Previously termed ‘insulin-dependent diabetes mellitus’ (IDDM), Type 1 diabetes invariably requires replacement therapy due to insulin deficiency.

Type 2 diabetes, once known as ‘non-insulin-dependent diabetes mellitus’ (NIDDM), is characterized by patients maintaining the ability to secrete insulin, with measured insulin levels frequently surpassing those found in individuals without diabetes.

In Type 2 diabetes, affected individuals usually experience impaired sensitivity to insulin (insulin resistance) and can typically be treated initially without requiring insulin replacement therapy.

Overeating, especially when combined with obesity and under-activity, associates with Type 2 diabetes.

The Type 2 diabetes is more common in middle-aged and older individuals

Type 1

It generally consider Type 1 diabetes as a T-cell-mediated autoimmune disease.

It involves destruction of the insulin-secreting β cells in the pancreatic islets

The pathology in the pre-diabetic pancreas is characterised by an inflammatory lesion within islets, ‘insulitis’ with infiltration of the islets by mononuclear cells containing activated macrophages, helper cytotoxic and suppressor T lymphocytes, natural killer cells and B lymphocytes.

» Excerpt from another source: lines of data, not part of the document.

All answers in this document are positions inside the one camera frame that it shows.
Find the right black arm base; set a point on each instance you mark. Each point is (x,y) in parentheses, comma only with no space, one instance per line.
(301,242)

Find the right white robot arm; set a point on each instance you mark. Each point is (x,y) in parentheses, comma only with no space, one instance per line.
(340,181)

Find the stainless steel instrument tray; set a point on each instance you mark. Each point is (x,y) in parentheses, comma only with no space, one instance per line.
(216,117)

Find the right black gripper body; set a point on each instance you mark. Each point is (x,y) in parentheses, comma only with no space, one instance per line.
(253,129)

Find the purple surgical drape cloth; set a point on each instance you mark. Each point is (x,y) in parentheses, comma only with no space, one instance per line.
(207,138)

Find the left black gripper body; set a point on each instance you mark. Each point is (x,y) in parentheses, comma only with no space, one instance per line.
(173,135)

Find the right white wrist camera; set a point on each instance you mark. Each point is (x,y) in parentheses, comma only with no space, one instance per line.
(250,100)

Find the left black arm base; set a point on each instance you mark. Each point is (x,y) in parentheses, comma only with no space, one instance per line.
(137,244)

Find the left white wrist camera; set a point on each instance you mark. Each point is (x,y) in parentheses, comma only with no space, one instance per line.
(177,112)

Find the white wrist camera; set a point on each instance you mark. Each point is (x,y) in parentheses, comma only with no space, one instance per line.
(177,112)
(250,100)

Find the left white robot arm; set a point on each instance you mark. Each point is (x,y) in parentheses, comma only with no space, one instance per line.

Autoimmunity in type 1 diabetes is identified by the presence of autoantibodies to islet and/or β-cell antigens.

Islet cell antibodies can be present long before the clinical presentation of type 1 diabetes, and their detection can be useful in confirming a diagnosis of type 1 diabetes

Type 2

Healthcare providers make a diagnosis of Type 2 diabetes by excluding Type 1 diabetes and other types of diabetes; it is highly heterogeneous.

At the onset, insulin resistance prompts heightened insulin secretion to uphold standard blood glucose levels.

Nonetheless, in susceptible individuals, the pancreatic β cells fail to meet the escalating demand for insulin, resulting in the gradual onset of insulin deficiency.

While some individuals acquire diabetes in youth, primarily due to insulin resistance linked with obesity and ethnicity, others, particularly older patients, develop the condition despite not being obese and may exhibit more significant β-cell deterioration.

Resistance to insulin action is thought to cause a cluster of conditions including Type 2 diabetes and its pre-diabetes antecedents.

Thus, people with type 2 diabetes often have associated disorders including hypertension, dyslipidaemia (characterised by elevated levels of small dense low-density lipoprotein (LDL) cholesterol and triglycerides, and a low level of high-density lipoprotein (HDL) cholesterol), non-alcoholic fatty liver disease and, in women, polycystic ovarian syndrome.

This cluster has been termed the ‘insulin resistance syndrome’ or ‘metabolic syndrome’, and is much more common in individuals who are obese.